**Directions for this task**
List each line of the data that holds the string "clear", please.

· · · · · · ·

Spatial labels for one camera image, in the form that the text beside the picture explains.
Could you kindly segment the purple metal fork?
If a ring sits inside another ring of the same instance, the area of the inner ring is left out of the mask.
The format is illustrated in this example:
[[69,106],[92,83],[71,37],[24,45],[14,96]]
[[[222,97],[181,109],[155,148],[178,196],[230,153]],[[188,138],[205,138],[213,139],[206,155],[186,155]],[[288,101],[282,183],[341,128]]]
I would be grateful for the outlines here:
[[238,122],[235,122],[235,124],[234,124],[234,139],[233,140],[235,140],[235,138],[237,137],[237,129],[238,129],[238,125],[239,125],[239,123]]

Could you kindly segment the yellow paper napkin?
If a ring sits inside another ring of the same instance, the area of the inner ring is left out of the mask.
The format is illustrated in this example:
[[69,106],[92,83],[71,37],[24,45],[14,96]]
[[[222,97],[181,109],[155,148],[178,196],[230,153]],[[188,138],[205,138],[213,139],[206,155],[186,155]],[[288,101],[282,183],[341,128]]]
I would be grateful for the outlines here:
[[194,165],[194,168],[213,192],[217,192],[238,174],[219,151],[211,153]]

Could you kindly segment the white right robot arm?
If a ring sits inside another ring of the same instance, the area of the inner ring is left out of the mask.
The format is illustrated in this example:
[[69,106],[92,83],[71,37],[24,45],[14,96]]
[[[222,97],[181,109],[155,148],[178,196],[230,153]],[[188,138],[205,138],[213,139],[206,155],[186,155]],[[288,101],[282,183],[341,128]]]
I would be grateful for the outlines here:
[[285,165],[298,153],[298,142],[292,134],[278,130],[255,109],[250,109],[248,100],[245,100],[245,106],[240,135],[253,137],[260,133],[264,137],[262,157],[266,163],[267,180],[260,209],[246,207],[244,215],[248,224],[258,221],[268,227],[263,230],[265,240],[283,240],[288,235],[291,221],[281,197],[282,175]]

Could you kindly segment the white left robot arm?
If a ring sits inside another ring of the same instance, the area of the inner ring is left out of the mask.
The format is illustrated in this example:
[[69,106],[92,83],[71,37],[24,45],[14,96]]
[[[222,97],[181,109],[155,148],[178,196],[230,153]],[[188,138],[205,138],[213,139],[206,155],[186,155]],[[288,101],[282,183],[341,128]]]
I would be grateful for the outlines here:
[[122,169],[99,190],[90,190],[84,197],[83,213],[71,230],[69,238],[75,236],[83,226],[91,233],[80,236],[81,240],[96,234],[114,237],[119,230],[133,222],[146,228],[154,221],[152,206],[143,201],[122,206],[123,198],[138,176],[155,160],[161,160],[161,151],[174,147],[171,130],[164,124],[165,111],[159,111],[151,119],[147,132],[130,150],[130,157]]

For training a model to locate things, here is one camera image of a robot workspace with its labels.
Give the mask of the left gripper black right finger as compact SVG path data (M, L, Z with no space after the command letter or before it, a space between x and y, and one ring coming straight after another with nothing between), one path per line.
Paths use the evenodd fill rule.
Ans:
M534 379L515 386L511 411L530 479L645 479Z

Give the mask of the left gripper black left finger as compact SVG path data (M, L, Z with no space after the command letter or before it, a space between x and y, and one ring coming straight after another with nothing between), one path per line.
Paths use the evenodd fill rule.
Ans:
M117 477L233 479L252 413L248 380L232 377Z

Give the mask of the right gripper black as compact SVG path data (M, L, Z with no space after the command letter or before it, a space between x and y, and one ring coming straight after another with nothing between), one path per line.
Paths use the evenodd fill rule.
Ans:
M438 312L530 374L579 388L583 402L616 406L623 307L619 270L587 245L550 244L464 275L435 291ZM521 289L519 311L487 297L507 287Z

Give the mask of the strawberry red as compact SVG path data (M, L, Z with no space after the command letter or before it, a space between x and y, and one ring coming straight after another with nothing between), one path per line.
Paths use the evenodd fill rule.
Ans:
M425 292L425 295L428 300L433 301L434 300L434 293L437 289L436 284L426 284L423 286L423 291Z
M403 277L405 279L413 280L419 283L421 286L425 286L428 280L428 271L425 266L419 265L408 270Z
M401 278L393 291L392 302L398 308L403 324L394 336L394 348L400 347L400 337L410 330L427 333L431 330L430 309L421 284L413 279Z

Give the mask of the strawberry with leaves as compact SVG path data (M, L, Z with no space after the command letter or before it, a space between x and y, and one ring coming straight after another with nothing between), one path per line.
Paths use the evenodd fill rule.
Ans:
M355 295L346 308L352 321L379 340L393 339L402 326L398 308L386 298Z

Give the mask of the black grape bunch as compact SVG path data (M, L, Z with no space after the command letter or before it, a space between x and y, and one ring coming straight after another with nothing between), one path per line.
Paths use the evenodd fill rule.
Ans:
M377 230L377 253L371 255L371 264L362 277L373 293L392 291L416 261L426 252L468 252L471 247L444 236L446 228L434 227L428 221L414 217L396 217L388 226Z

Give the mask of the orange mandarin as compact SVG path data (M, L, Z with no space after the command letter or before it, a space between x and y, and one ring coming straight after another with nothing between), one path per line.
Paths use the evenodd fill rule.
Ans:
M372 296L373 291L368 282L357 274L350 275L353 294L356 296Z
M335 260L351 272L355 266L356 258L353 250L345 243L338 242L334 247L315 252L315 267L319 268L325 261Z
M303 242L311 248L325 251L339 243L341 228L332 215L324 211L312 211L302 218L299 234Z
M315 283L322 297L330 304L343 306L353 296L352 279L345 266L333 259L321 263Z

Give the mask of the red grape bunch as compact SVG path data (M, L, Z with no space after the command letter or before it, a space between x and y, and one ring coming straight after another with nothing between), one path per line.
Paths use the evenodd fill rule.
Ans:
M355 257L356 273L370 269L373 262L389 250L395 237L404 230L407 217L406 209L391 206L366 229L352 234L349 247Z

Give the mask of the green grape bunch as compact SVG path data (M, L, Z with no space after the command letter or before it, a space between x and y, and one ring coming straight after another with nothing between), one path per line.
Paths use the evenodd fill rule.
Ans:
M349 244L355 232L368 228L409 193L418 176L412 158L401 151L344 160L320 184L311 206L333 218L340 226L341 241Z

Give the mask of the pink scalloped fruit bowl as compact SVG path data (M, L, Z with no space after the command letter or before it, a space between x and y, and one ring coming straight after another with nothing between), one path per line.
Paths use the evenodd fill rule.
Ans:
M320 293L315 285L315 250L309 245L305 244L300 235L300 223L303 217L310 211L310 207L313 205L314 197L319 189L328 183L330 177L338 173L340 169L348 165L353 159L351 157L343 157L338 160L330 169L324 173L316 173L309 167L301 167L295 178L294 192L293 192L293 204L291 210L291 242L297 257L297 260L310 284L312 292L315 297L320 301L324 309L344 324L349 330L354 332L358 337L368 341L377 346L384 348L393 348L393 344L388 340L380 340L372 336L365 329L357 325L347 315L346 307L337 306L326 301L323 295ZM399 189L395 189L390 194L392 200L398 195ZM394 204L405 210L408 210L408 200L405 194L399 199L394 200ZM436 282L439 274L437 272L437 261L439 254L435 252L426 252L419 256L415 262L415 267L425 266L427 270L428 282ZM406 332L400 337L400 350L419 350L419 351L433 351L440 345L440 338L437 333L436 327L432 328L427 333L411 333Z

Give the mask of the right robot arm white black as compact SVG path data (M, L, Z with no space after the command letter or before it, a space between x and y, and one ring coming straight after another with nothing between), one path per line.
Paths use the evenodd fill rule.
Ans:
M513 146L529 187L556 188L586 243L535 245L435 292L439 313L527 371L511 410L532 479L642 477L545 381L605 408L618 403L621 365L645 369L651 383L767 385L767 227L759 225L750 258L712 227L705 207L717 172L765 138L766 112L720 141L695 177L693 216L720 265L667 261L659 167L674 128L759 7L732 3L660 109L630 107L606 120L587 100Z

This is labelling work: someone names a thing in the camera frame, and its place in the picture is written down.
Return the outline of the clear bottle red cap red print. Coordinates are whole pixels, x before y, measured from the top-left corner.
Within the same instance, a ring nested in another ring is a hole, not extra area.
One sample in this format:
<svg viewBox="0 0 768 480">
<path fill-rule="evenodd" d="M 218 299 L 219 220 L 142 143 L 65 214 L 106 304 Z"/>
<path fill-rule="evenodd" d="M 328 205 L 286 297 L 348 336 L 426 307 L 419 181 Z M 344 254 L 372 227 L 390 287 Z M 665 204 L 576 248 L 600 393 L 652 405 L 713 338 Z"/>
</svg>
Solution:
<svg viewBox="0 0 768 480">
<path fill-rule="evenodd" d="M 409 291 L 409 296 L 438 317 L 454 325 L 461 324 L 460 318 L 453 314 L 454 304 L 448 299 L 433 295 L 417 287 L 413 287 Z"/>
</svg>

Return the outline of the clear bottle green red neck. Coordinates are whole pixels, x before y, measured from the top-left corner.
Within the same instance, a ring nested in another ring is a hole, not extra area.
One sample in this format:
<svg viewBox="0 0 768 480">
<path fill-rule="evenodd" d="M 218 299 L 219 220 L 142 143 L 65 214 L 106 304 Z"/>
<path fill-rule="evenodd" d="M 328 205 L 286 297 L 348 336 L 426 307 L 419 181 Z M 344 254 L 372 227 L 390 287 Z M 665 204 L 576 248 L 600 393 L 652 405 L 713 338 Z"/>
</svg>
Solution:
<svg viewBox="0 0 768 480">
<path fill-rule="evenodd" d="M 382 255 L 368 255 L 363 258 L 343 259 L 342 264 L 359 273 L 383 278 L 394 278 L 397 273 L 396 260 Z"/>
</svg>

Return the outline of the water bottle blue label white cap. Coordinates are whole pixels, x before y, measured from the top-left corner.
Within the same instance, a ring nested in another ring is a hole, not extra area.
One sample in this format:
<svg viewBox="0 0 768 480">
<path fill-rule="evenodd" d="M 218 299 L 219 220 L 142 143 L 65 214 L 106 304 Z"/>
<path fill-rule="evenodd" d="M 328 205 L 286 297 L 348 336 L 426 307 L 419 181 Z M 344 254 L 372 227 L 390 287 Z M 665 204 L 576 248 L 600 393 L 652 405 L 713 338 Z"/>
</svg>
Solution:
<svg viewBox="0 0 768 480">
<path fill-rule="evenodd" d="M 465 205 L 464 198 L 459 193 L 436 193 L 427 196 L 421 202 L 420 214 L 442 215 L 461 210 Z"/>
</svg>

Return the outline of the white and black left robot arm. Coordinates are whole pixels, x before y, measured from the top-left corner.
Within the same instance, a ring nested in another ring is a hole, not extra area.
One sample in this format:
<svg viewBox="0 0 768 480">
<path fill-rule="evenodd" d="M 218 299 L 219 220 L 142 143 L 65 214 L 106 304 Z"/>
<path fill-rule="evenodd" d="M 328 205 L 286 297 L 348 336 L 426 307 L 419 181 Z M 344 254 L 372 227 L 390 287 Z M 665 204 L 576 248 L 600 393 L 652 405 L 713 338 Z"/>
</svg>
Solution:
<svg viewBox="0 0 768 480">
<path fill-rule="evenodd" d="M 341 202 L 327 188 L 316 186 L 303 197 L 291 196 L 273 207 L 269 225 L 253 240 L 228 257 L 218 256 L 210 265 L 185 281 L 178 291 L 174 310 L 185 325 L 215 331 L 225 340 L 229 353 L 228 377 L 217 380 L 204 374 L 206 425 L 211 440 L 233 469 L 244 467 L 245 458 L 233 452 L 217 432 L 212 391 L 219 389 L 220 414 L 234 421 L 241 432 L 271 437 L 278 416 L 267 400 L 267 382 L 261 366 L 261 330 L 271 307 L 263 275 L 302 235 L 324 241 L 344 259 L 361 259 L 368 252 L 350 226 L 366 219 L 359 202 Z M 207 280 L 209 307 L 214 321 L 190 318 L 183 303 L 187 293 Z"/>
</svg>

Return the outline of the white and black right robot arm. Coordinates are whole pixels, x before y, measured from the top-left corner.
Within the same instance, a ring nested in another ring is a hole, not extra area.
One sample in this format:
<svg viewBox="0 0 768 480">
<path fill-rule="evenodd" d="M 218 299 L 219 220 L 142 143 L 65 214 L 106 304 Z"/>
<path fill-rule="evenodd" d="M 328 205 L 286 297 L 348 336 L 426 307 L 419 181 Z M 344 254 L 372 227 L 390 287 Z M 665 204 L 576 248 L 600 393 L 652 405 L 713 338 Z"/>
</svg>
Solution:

· · · · · · ·

**Written solution**
Return the outline of the clear bottle red cap red print. Coordinates are whole pixels, x before y, measured from the top-left corner.
Return the outline of the clear bottle green red neck. Coordinates are whole pixels, x before y, measured from the top-left corner.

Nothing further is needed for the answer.